Forget the killer chimp: THIS is news!
Oh India, India, India…
God bless ya.
You make my life so much easier.
Boy marries dog to ward off tiger attacks
BHUBANESWAR, India – An infant boy was married off to his neighbors’ dog in eastern India by villagers, who said it will stop the groom from being killed by wild animals, officials and witnesses said on Wednesday.
Around 150 tribespeople performed the ritual recently in a hamlet in the state of Orissa’s Jajpur district after the boy, who is under two years old, grew a tooth on his upper gum.
The Munda tribe see such a growth in young children as a bad omen and believe it makes them prone to attacks by tigers and other animals. The tribal god will bless the child and ward off evil spirits after the marriage.
“We performed the marriage because it will overcome any curse that might fall on the child as well on us,” the boy’s father, Sanarumala Munda, was quoted as saying by a local newspaper.
The groom, Sagula, was carried by his family in a procession to the village temple, where a priest solemnized the marriage between Sagula and his bride, Jyoti, by chanting Sanskrit hymns, a witness said.
The dog belongs to the groom’s neighbors and was set free to roam around the area after the ceremony. No dowry was exchanged, the witness said, and the boy will still be able to marry a human bride in the future without filing for divorce.
Indian law does not recognize weddings between people and animals, but the ritual survives in rural and tribal areas of the country.
I have no problem with this.
In fact, I freaking love it.
Consider me the new poster child of human/dog matrimony. If I’d known that marrying my dog would protect me from being killed by a wild animal, I would’ve done so long ago. I wonder if it works both ways? I’ve got those big polar bear plans, you know.
As a side note, does a maniac chimpanzee that’s taking more prescription pills than Heath Ledger, knows how to surf the internet, and has starred in such (unmemorable) television commercials as Old Navy and Coke count as a wild animal? I think so. In fact, considering all the hype, I think I could be onto a killer (no pun intended!) business idea here: Get ordained as a minister in some kind of wackadoo religion and offer my services in marrying people to their dogs!
I’m so confident that this is a sure thing, I’ve even worked up a quick Q&A for any potentially interested parties. Give her a look, and let me know your thoughts:
Q: What if there are five of us in the family, and only one dog? Do we have to get more dogs?
A: No! Dog polygamy is perfectly acceptable. You can even marry your dog off to your neighbor’s children if they don’t have a pet, but have some hinky teeth coming in and desire protection from wild animal maulings. Hell, charge a fee while you’re at it. And maybe give them a referral to a good orthodontist?

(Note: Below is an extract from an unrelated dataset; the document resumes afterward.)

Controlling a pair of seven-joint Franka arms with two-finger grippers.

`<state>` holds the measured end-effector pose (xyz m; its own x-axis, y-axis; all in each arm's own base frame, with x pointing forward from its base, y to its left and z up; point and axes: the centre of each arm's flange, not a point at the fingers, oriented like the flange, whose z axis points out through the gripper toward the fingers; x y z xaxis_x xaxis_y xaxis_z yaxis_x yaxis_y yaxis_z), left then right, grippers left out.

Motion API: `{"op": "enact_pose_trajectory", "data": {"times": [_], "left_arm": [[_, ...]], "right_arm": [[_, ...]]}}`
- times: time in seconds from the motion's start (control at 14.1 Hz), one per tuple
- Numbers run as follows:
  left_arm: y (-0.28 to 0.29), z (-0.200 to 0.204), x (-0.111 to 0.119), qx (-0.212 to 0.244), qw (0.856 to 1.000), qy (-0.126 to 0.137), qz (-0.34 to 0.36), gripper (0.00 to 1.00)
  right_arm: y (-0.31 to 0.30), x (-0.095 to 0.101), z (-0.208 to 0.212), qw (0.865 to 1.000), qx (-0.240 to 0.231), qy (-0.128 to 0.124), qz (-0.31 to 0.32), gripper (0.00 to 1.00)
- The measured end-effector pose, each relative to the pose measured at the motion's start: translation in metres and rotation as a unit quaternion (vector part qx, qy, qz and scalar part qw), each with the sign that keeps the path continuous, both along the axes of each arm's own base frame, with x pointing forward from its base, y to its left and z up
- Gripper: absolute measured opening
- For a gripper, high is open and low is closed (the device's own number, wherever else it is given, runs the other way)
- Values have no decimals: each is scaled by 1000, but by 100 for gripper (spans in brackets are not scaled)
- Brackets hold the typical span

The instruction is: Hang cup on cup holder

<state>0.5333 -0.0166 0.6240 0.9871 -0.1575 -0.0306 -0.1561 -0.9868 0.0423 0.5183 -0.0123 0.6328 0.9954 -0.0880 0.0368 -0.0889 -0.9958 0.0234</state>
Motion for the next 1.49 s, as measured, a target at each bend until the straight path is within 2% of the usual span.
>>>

Sounds like they’re gonna need it.
Q: What’s included in this overpriced ‘protective marriage package’?
A: I’m a bit offended, but I’m going to answer that anyway: For the limited-time low, low price of only $799, I will marry you and your canine over the phone AND, utilizing the magic of Photoshop, provide a gorgeous memory book of the special occasion for future generations to enjoy and puzzle over for years to come. For a very minor upcharge, I will even throw in my version of Sanskrit chanting.
Q: I have money to burn! Screw all the ‘in this economy’ talk! Over the phone isn’t good enough! Will you come to my home and perform the ceremony there?
A: Perhaps. If you live in Hawaii, Florida, Manhattan, or southern California, OR reside on any island nation (except Iceland, Great Britain, Ireland, and Bahrain), this can be arranged. Naturally, you’ll be responsible for covering 110% of my expenses, and I only fly first class and drink Dom Perignon when you’re footing the bill. Otherwise, enjoy your Photoshopped photo album.
Q: I don’t have a dog, but I would like to marry my cat. Can you help me?
A: What are you, an idiot? Everybody knows that the only protection you get from marrying a cat is assurance that you will never get your arm caught in the garbage disposal while your house is burning down. You may as well marry a hamster while you’re at it!
Q: What’s wrong with marrying a hamster?
A: Were you born yesterday? First off, they can only see up to six inches in front of them, which means they are almost as blind as I am. You don’t need any more of that bum DNA running around.
Second, they have anywhere from six to 24 babies AT ONE TIME, so you know that while you’re sleeping, they’re cleaning out your wallet and siphoning money out of your bank account to cover the cost of all those fertility pills and in-vitro fertilizations. Plus, then they turn around and eat half of them, so you can’t even get good press or sympathetic donations.
Lastly, and I’m really kind of surprised you didn’t already know this, but the only protection you get from marrying a hamster is a slight increase in your ability to ward off evil wizards and Haitian zombies created during a partial eclipse. In other words, worthless.
Q: Does the fact that I’m married to my dog mean that I can have sex with him or her?
A: Absolutely not! That’s revolting, and I’m outraged and horrified that you would even ask me such a thing! Don’t ever call this number again. You disgust me.